The doc and I travelled out into the mangroves of Mosquito point, where another Dr; Martin Luther King, famously came to ‘find somewhere tranquil’ while preparing his final ‘I’ve been to the mountaintop’ speech. In the tangled roots and narrow channels we disturbed feeding herons and egrets, and waded waist-deep catching lemon shark pups. Doc showed me how you could flip them onto their backs to put them into ‘tonic immobility’, a sort of dazed torpor. This enabled him to do all sorts of tests on them, without any anaesthesia. He even used a long pair of forceps to reach down through their mouths and evert their stomachs, getting the most tangible evidence of what they’d been eating. 

I didn’t know it at the time, but Bimini was to become a second home for me, and to gain an international reputation as the finest shark diving location on earth. When I returned for the first series of Deadly 60, Doc’s work had shown that these lemon shark pups made friends – other lemon compatriots they’d hang out and hide with. He also crucially showed that lemons return to pup in the same mangroves over and again, and indeed the same mangroves where they themselves were born. 

My first dive site with the Doc was ‘Triangle Rocks’, where dozens of Caribbean reef sharks span around us at dizzying speed. 18 years later, I was to dive here live, the images beamed around the world to tens of millions of people. About a kilometre away on the sandy banks I was seen ‘hurdling’ a great hammerhead shark that nuzzled at my ankles, a first for global live television and one of the highlights of my career. 
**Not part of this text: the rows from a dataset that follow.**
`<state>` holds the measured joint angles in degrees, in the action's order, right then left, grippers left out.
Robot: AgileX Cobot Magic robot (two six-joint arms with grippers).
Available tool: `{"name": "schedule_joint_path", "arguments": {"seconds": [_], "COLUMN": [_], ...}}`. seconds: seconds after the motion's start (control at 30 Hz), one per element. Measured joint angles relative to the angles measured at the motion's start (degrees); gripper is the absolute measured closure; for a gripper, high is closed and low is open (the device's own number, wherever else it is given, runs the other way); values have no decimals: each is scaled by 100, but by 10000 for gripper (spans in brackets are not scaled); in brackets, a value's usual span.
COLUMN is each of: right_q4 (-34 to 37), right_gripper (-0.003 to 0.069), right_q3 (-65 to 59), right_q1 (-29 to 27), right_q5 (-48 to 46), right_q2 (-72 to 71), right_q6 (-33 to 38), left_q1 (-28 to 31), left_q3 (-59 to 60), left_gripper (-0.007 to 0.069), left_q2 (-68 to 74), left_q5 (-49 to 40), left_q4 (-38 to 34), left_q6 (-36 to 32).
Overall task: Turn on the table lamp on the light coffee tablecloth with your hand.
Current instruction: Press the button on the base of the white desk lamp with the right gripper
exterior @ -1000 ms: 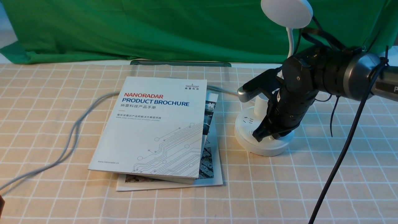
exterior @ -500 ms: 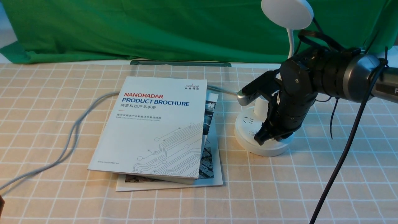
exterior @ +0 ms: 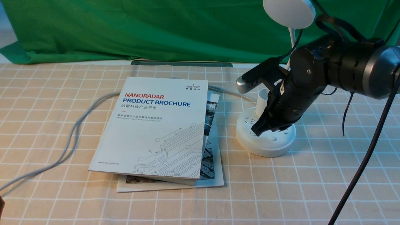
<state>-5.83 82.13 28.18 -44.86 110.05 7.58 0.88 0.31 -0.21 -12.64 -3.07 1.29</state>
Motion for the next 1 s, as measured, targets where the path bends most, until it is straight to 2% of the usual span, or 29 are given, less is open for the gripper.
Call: {"name": "schedule_joint_path", "arguments": {"seconds": [0.57,1.0], "right_q4": [-15,-333], "right_gripper": [629,629], "right_q3": [0,0], "right_q1": [-30,-30], "right_q5": [-67,98], "right_q2": [308,356], "right_q6": [92,-40], "left_q1": [0,0], "left_q3": [0,0], "left_gripper": [603,603], "left_q2": [0,0], "left_q5": [0,0], "left_q4": [0,0], "left_q6": [0,0]}}
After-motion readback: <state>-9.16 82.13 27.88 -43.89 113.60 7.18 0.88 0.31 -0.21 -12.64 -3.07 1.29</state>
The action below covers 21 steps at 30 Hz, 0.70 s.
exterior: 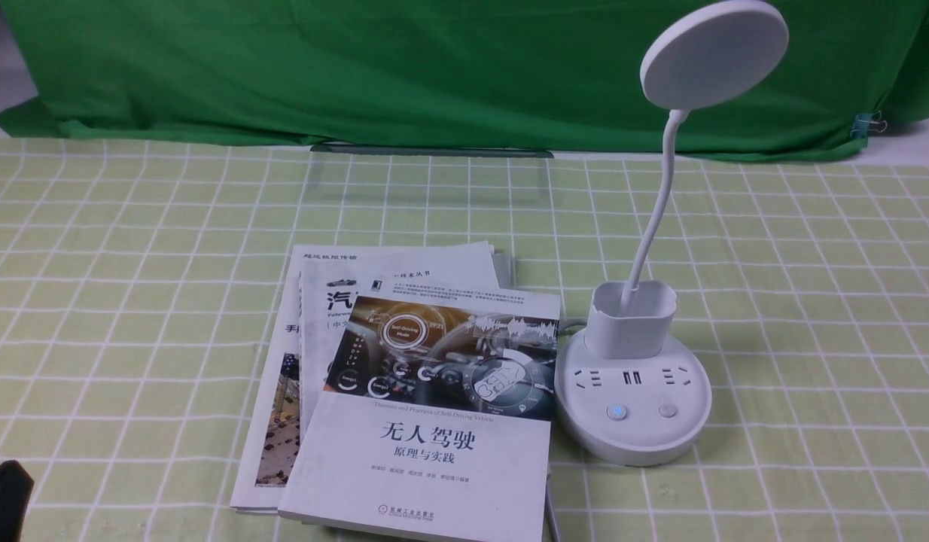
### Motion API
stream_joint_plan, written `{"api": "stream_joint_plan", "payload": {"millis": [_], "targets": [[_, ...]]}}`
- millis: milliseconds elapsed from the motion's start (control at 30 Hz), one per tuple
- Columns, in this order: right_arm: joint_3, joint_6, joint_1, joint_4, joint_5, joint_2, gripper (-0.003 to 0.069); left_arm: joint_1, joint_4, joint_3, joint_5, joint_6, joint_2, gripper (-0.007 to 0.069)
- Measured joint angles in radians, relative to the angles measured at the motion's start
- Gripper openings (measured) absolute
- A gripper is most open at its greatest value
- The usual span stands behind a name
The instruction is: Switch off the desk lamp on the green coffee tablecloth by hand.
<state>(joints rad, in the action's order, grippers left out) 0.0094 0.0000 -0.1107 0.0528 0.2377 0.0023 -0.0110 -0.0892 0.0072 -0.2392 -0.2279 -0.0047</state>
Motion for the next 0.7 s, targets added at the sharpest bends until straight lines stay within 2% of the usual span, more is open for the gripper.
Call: {"api": "stream_joint_plan", "payload": {"millis": [700], "targets": [[0.0,0.0,0.0,-0.001,0.0,0.0,0.0185,0.0,0.0,0.0,0.0,0.001,0.0,0.041]]}}
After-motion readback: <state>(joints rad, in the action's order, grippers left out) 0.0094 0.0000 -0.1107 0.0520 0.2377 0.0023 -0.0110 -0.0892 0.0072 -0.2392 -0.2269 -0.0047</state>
In 2008, the North Bimini marine reserve was ratified as the most important marine protected area in the whole Bahamas. However the mangroves were under more and more pressure. At first this was due to fairly small-scale building work and natural expansion from North Bimini. However in 2012 despite widespread protests from residents a huge development led by Genting casinos was started here, leading to the eventual opening of Resorts World, a mega hotel complex that led to the uprooting of miles of mangroves. The involvement of Richard Branson’s Virgin cruises led to the dynamiting of reefs to create a huge loading pier and ship terminal. Vast cruise liners sat incongruously at port on the tiny island, chugging endless smoke from their funnels, which form a layer of grey haze over the once perfect blue skylines. Run off and fuel coated the reefs in silt. 

When I next returned in 2019 and 2020, the mangroves of Mosquito Point were completely gone, devastated to make way for identikit multi-million dollar homes for the Florida glitterati. As we cruised around the soulless docks where the sharks once roamed, we saw not one single person. Many of these outrageous homes are used but once a year.